By Roxanne Liu and Kane Wu
BEIJING/HONG KONG (Reuters) -China-focused venture capital fundraising is heading for its weakest first half year in at least eight years, data from researcher Preqin showed, as a teetering economic recovery and Sino-U.S. tensions unsettle investors and startups.
Concern about the impact of a weak business environment on startups’ prospects and valuations means a turnaround in fundraising may take time as venture funds take longer to evaluate potential deals, investors and advisers said.
“The current market presents bifurcated fundraising paths: U.S. dollar funds continue to face a challenging environment with their much more risk-averse investors while RMB (yuan) funds are increasingly relying on state-owned or government-backed investors,” said Weiheng Chen, senior partner and head of Greater China practice at law firm Wilson Sonsini.
“Geopolitical de-risking overhang and economic uncertainties have also been impacting the deal making,” he said.
The drop reflects a turn in fortune for startups in China after years of rapid growth fuelled by ample funding. U.S. security concerns and tit-for-tat trade restrictions have left dollar investors on the sidelines while domestic yuan funding diminished amid China’s post-COVID-19 economic woes.
U.S. dollar-denominated fundraising focused on China has reached $610 million so far this year, while yuan-denominated funding totals $1.65 billion, Preqin data showed.
That compared with $4.11 billion and $4.34 billion equivalent in yuan over January-June last year, and was a far cry from their respective peaks of about $5.52 billion in dollar funds raised in the first half of 2018 and $48.22 billion in yuan funds raised in the same period in 2017.
Venture deals by value, at $27.2 billion as of May 30, dropped to the lowest since 2020, when the onset of the coronavirus pandemic derailed business activity.
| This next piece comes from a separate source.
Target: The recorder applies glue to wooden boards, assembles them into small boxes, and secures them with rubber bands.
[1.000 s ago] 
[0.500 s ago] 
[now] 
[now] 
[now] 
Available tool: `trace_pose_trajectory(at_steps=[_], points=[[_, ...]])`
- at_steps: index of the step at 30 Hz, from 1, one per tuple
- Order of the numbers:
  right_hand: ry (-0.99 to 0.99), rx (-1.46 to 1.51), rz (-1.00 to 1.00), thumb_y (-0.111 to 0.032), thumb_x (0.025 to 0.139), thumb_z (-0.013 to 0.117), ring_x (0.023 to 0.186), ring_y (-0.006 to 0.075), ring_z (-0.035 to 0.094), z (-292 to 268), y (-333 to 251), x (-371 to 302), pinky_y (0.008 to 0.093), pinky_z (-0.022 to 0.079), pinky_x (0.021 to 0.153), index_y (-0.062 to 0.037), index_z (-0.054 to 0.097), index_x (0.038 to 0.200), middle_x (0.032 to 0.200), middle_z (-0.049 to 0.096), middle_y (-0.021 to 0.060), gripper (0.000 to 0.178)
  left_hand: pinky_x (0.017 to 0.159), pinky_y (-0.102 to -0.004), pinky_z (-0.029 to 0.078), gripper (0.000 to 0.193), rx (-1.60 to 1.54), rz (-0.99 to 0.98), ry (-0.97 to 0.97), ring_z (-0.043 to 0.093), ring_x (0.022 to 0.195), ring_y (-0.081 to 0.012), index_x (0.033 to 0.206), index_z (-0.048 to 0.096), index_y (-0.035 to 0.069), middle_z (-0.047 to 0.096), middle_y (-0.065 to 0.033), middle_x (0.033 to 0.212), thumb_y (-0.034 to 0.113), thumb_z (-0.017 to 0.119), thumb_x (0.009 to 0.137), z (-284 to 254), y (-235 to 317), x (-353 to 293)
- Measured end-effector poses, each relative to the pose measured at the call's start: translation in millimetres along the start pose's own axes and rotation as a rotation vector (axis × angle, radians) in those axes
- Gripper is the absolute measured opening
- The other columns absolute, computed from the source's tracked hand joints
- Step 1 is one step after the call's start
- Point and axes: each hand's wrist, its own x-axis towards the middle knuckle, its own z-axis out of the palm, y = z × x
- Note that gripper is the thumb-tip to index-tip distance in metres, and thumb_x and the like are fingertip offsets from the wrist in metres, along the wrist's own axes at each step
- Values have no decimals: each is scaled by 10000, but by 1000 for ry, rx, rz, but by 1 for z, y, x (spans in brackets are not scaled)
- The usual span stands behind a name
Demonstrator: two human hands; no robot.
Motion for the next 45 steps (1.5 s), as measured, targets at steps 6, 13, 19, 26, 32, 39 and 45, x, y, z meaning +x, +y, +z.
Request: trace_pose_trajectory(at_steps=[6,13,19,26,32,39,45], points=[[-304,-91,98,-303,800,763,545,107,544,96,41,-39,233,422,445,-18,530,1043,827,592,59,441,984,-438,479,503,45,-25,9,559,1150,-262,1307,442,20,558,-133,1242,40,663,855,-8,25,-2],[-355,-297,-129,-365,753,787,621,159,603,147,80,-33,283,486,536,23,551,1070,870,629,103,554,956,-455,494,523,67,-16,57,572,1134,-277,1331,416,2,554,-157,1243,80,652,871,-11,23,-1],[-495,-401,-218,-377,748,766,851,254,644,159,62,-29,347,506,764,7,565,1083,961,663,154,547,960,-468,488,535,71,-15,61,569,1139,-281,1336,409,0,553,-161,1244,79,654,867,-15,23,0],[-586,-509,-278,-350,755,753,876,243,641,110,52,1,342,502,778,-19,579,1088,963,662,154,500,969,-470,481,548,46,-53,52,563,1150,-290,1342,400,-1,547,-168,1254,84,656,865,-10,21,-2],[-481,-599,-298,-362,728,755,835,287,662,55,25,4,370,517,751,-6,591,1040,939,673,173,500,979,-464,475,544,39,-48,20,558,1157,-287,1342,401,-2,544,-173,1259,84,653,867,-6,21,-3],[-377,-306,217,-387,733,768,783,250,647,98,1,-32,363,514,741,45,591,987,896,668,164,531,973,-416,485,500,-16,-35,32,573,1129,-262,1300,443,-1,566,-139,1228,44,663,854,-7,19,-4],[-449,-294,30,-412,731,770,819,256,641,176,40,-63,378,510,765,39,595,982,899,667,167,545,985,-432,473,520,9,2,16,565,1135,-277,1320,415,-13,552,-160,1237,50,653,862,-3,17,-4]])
Only two unicorns – or startups with valuations of $1 billion or more – have been minted in the world’s second-largest economy so far this year, CB Insights data showed.
Consumer sector startups face a prolonged fundraising cycle, said Ji Xing, managing director at financial advisor Lighthouse Capital.
Chip designers could be less attractive to investors, too, due to weaker demand for downstream products, Ji said.
Declining valuations of publicly listed firms and lukewarm investor appetite for initial public offerings have also made it difficult for startups to seek funds, dealmakers said.
“Companies have not been able to achieve desirable valuations in their offshore listings, which have factored into startups’ early stage capital raises as investors assess their exit prospects,” said Ming Jin, managing partner at boutique investment bank Cygnus Equity.
However, a nascent artificial intelligence-generated content (AIGC) sector could spawn meaningful deal activity in the second half of this year, especially for U.S. dollar-denominated venture funds, investors and advisers said.
“Dollar investors tend to focus more on the disruptive opportunities brought by the underlying infrastructure evolvement and are willing to pay more premiums for such opportunities,” said Lighthouse’s Ji.
Wayne Shiong, partner at venture firm China Growth Capital, said he expected a pick-up in venture deals this year mainly driven by top-league, cash-ample funds keen to deploy dry powder that they have been sitting on throughout the pandemic.